The biggest problem is this is not new.  I was teased and bullied as a child.  I was hit so hard on the back of my head by a girl “friend” of mine in the hallway during middle school that I fell to the ground and couldn’t get up.  This was only because I had a happy childhood and she didn’t, so she picked on me to make herself feel better.  I had boys call me a Nazi because my last name is Schwietz, which is not even german.  I was asked out by a boy as a joke to his friends so they could laugh at me.  I remember writing a letter to my parents telling them how upset and alone I felt because I couldn’t talk about it out loud.  I told them in the letter that if it weren’t for them, I’d probably kill myself.  I was 14 years old.
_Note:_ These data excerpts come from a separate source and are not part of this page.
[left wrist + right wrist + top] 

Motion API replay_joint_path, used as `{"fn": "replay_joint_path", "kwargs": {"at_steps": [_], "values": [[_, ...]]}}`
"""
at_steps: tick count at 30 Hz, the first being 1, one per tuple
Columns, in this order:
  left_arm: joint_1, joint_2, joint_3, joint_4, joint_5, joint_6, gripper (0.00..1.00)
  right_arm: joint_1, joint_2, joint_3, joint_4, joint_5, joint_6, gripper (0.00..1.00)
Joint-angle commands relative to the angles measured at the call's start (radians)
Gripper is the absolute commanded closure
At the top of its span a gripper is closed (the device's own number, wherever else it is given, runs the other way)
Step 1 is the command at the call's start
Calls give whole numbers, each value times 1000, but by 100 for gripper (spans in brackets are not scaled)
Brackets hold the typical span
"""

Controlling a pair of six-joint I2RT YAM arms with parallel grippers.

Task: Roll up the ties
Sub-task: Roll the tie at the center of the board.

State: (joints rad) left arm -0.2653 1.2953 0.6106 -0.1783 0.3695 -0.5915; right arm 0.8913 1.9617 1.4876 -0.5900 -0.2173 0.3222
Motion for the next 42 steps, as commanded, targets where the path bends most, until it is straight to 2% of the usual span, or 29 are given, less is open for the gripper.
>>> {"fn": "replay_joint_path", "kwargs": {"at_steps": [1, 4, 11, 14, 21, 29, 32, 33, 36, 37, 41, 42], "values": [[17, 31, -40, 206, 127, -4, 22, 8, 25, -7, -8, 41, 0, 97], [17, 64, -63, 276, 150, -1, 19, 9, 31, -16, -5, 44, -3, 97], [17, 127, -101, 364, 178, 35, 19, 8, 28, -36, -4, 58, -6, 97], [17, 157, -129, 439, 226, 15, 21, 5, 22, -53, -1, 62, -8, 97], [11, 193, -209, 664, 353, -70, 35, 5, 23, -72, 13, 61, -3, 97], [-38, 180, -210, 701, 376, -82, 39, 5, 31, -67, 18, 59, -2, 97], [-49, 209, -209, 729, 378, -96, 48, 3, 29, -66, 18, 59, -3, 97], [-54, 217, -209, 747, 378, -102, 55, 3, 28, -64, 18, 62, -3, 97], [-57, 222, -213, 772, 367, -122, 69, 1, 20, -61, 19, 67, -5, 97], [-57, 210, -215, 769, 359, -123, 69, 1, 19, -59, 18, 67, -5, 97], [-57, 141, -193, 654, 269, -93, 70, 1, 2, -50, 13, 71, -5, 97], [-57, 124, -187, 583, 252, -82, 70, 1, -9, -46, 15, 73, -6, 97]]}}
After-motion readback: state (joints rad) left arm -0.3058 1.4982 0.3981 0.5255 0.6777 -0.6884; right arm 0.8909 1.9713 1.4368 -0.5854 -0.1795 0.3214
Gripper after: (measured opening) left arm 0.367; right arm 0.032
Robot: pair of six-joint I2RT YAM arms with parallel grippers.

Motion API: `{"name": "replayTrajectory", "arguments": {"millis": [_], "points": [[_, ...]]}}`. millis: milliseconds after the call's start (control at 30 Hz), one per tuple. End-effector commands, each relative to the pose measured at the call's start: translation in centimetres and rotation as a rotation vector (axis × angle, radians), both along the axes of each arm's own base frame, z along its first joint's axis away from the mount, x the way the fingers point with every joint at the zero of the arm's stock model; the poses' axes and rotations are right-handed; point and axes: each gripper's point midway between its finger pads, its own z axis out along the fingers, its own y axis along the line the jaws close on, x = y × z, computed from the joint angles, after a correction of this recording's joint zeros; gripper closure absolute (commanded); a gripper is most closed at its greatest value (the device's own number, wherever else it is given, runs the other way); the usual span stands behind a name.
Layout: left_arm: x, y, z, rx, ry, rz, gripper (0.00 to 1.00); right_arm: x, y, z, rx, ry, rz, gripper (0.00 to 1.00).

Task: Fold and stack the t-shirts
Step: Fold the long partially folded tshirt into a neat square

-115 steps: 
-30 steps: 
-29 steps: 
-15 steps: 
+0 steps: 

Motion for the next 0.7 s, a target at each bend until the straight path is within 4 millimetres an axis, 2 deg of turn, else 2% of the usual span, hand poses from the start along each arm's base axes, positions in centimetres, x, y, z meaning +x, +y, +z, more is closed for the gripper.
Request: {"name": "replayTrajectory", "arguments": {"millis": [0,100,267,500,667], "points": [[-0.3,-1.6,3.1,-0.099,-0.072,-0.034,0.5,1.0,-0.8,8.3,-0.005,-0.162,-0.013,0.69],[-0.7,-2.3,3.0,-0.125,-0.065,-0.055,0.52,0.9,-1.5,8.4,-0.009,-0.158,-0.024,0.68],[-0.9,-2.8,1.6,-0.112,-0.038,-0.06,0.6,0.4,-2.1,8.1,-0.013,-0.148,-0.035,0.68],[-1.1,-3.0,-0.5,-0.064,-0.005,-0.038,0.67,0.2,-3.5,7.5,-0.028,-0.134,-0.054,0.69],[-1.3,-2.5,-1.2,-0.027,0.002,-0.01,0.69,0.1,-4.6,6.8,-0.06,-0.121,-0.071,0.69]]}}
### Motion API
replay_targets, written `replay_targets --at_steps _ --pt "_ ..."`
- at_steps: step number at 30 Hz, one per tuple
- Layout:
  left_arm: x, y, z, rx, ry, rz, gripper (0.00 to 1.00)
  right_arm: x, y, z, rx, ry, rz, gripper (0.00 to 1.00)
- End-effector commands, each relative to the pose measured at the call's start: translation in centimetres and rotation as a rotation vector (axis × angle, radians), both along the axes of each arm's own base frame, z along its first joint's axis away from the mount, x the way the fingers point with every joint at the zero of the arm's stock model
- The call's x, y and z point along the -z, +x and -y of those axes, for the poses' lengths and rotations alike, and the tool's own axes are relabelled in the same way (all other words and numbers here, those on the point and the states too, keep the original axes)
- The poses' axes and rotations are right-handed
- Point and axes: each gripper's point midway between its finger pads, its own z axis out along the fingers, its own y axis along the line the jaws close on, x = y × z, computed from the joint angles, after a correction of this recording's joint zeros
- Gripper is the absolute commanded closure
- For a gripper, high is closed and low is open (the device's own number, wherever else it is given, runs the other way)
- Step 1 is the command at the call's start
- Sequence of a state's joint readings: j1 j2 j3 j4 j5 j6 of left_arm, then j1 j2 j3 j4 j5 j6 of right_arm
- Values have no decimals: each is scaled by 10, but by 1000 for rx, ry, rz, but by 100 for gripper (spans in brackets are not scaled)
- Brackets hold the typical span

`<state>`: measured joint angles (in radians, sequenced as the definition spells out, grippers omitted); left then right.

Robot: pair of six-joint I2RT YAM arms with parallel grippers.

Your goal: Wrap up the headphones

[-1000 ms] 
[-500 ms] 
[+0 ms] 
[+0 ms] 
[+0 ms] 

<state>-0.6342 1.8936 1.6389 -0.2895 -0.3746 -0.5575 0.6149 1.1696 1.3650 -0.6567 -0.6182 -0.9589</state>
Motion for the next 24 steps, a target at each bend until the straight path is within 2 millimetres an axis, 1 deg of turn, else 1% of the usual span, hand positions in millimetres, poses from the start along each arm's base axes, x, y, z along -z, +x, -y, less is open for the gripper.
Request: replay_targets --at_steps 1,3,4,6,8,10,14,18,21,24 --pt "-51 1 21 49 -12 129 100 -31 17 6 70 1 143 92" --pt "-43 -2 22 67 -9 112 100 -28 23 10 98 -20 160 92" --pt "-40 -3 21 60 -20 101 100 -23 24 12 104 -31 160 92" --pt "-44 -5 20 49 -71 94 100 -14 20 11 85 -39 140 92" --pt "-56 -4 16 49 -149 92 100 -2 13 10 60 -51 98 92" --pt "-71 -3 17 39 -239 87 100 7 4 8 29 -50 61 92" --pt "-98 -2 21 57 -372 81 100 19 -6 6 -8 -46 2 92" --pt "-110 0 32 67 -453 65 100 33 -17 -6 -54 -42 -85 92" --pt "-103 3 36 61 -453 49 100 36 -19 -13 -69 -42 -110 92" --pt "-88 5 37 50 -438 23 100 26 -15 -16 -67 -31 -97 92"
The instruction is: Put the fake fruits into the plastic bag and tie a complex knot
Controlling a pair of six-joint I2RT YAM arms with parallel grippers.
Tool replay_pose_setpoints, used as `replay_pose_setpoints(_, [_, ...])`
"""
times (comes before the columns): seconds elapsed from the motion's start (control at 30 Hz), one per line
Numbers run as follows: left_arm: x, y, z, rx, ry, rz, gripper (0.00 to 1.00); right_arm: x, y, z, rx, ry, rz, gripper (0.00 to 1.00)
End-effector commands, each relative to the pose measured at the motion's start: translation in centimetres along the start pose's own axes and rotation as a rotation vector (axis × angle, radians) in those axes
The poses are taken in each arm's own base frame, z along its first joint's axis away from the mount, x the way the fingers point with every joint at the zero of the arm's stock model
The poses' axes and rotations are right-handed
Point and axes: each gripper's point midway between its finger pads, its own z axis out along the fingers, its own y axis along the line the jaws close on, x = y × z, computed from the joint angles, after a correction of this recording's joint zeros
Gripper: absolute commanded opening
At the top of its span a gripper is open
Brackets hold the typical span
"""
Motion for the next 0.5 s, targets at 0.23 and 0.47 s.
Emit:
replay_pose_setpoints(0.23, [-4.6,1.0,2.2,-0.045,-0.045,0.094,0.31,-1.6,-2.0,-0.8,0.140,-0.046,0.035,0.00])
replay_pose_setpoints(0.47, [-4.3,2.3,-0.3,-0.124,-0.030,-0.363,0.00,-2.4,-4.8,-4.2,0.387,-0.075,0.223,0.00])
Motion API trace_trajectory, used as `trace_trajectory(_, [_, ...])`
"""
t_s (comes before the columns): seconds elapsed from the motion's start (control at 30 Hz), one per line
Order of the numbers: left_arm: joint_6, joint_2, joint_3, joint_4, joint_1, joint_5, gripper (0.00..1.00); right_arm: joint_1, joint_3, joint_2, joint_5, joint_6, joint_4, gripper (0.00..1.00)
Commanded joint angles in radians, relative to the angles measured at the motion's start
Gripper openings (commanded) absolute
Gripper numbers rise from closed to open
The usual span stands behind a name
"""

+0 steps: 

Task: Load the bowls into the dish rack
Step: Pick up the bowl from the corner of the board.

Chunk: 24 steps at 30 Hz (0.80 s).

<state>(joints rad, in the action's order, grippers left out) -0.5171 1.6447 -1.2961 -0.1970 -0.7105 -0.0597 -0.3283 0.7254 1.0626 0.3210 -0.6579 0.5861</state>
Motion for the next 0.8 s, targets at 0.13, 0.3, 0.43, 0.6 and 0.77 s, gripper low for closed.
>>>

I recently read a blog entry about “What it’s like being a teenage girl” which tells the story of how this woman writer was bullied as a teen, her body being sexualized, and how important it is to openly speak to boys and girls about sexuality and boundaries, women are not objects, and men are not entitled to our bodies.  Fortunately, in my small middle and high schools, I didn’t have to deal with sexual objectification as a teen, but I know friends who did.  Fortunately my mother and father talked openly about sex and respect to both my brother and I growing up.

Maybe education is the answer.  Maybe parents need to be educated about how to tell their children these things.  Maybe parents need to set an example for their children and stop being bullies themselves.  Maybe we just need to keep talking about it until it is taken seriously.  I was told to just ignore the bullies when I was a teen, but now with social media, how do young people get away from it?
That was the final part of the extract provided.